Is there a premium for being beautiful? And if there is, why is that so? In times of global economic crises, one may perhaps wonder whether economists should investigate these questions. This book certainly makes an excellent case for that kind of investigation. Daniel Hamermesh provides a clear and exhaustive account of two decades of research showing that more attractive people fare much better than others in many dimensions of life – from how much they earn to whom they marry – and digs deep into the reason. He draws striking parallels with racial and gender discrimination, which appear to be of similar magnitude. He calculates that over their lifetime, people with “less than average” looks incur a financial loss of approximately $140,000 (£89,300) in comparison with average-looking people. Beauty Pays shows that viewing beauty through an economic lens is useful, intriguing and disturbing.

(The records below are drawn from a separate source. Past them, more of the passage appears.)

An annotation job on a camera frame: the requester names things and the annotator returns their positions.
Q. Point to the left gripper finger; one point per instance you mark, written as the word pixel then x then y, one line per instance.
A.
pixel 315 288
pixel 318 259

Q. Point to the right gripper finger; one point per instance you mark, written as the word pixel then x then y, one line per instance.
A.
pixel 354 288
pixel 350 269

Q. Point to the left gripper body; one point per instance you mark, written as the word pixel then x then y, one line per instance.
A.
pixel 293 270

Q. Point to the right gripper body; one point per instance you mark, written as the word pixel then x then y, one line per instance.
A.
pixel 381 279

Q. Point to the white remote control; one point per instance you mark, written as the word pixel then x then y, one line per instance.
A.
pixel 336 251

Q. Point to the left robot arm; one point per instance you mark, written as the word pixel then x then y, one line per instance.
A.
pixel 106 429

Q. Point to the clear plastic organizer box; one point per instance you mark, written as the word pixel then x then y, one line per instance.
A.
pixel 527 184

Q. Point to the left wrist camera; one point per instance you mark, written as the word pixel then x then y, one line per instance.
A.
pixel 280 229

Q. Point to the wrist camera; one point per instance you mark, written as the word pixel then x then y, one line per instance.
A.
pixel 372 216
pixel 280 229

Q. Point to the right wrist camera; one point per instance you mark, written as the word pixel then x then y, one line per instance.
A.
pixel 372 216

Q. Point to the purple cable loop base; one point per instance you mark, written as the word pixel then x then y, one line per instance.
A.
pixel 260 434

Pioneering work by Hamermesh, and the research by others who followed, raises further questions. How can beautiful people earn a premium in a world where firms strive for profit and compete with each other? Why are employers that discriminate in favour of the beautiful not driven out of the market? The puzzle is particularly intriguing because, as Hamermesh notes, a beauty premium exists in many occupations, even those where one would expect that looks have no role to play, such as among rugby players or even academic economists.

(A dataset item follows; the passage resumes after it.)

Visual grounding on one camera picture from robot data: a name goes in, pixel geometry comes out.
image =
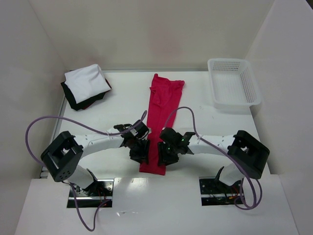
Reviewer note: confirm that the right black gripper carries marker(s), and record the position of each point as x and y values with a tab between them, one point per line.
167	156

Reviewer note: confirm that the folded white t-shirt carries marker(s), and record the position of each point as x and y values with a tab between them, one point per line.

From an economist’s perspective, the analysis of a beauty premium is similar to the analysis of gender or racial differentials. One notable difference, though, is that beauty is arguably less objective. It is, as the saying goes, in the eye of the beholder. But Hamermesh points out that, despite the lack of an objective measure, there is a remarkably broad agreement in assessments of beauty, even across cultures. And it is precisely because we agree and share common preferences for beauty that it becomes an “economic good” – a scarce resource that can be traded. This is also why it makes sense to ask whether beauty has a price.
Hamermesh offers a clear discussion of possible reasons why attractive people fare better in the labour market and sometimes generate more profit for their companies. Could beauty be correlated with other productive characteristics, such as intelligence, health or personality? In fact, it turns out that the estimates of the beauty premium hardly change when taking these other characteristics into account, except perhaps for self-confidence. So why does beauty matter? The most plausible explanation is that it has a consumption value. Customers, co-workers and employers are willing to pay to interact with more attractive people.
Beauty not only affects how much we earn or whom we marry, it is valued in many other markets, most surprisingly in markets with no obvious role for looks. For example, more attractive people are also more likely to obtain a loan – even with the same demographics and credit histories as worse-looking applicants.
The last chapter of the book raises the question: should there be legal protection for the ugly? Is such a thing even possible? Hamermesh offers convincing arguments that legal protection is both possible and justified. Indeed, he has acted as consultant in a number of cases in the US involving people who had suffered an injury that significantly affected their looks, such as children severely bitten by dogs. A number of them received compensation – sometimes substantial.
Beauty Pays is a pleasant and interesting read, but along the way it will challenge many of your preconceptions and leave you wondering why we as a society do not do more to protect those with less desirable looks.